### [Given information]
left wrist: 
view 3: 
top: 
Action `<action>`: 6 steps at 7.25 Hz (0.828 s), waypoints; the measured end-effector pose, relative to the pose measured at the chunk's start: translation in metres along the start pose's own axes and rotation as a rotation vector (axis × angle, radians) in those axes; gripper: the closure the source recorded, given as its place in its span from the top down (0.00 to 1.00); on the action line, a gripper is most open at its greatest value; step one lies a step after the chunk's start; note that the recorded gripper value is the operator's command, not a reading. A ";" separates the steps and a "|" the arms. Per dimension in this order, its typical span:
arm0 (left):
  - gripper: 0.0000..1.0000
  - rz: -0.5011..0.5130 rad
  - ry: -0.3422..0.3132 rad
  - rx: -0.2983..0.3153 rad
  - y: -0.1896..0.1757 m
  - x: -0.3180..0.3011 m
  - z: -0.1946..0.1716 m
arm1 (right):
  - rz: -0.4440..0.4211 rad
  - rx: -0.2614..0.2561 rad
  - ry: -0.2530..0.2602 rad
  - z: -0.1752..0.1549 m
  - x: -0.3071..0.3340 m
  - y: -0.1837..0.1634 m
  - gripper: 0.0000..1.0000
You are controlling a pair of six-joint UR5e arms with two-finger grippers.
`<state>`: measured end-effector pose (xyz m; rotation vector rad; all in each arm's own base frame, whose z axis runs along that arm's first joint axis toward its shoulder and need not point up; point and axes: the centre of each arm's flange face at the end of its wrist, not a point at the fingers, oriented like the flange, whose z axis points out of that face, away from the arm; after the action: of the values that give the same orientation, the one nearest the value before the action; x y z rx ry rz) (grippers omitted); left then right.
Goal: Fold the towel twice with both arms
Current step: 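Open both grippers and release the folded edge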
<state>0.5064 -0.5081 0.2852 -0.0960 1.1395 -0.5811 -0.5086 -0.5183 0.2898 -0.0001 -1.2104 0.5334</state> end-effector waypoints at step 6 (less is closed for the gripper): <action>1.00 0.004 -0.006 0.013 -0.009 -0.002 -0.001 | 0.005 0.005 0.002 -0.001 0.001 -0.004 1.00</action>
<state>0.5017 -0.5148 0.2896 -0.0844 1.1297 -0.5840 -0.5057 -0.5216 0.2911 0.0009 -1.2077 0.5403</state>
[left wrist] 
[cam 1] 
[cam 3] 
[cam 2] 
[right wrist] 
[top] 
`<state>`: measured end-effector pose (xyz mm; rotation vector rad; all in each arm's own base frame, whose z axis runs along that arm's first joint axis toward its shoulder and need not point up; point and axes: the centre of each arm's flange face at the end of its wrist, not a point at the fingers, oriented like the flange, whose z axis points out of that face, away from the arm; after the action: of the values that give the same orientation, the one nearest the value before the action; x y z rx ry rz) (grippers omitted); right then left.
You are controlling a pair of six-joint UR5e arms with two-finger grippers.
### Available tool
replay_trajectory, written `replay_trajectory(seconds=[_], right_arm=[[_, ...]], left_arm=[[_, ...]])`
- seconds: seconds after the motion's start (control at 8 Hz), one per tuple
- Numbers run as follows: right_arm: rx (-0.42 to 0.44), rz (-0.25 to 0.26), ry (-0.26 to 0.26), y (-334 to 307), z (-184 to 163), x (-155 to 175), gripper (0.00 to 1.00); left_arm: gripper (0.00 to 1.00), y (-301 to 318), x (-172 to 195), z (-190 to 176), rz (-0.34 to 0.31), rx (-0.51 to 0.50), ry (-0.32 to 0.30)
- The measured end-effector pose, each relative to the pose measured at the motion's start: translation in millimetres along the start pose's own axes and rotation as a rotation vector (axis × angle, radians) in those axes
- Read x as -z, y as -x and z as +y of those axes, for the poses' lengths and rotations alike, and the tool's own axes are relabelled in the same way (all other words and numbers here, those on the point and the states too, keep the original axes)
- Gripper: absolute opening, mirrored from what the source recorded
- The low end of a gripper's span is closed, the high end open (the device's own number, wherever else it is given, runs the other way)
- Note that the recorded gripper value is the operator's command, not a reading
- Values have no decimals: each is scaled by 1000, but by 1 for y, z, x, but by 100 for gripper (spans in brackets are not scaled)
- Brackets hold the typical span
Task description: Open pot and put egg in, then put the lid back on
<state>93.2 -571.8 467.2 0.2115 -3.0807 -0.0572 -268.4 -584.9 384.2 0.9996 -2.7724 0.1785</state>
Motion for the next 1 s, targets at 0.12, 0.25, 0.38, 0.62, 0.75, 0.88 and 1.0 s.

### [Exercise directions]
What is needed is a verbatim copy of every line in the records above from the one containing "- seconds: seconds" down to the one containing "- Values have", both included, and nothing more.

### [Problem solution]
- seconds: seconds after the motion's start (control at 8 Hz), one per tuple
- Numbers run as follows: right_arm: rx (-0.42 to 0.44), rz (-0.25 to 0.26), ry (-0.26 to 0.26), y (-334 to 307), z (-184 to 163), x (-155 to 175), gripper (0.00 to 1.00); left_arm: gripper (0.00 to 1.00), y (-301 to 318), x (-172 to 195), z (-190 to 176), rz (-0.34 to 0.31), rx (-0.51 to 0.50), ry (-0.32 to 0.30)
- The measured end-effector pose, each relative to the pose measured at the motion's start: translation in millimetres along the start pose's own axes and rotation as a rotation vector (axis × angle, radians) in those axes
- Read x as -z, y as -x and z as +y of those axes, for the poses' lengths and rotations alike, and the tool's own axes are relabelled in the same way (all other words and numbers here, those on the point and the states too, keep the original axes)
- Gripper: absolute opening, mirrored from what the source recorded
- The low end of a gripper's span is closed, the high end open (the device's own number, wherever else it is given, runs the other way)
- Note that the recorded gripper value is the operator's command, not a reading
- Values have no decimals: each is scaled by 1000, but by 1 for y, z, x, but by 100 for gripper (spans in brackets are not scaled)

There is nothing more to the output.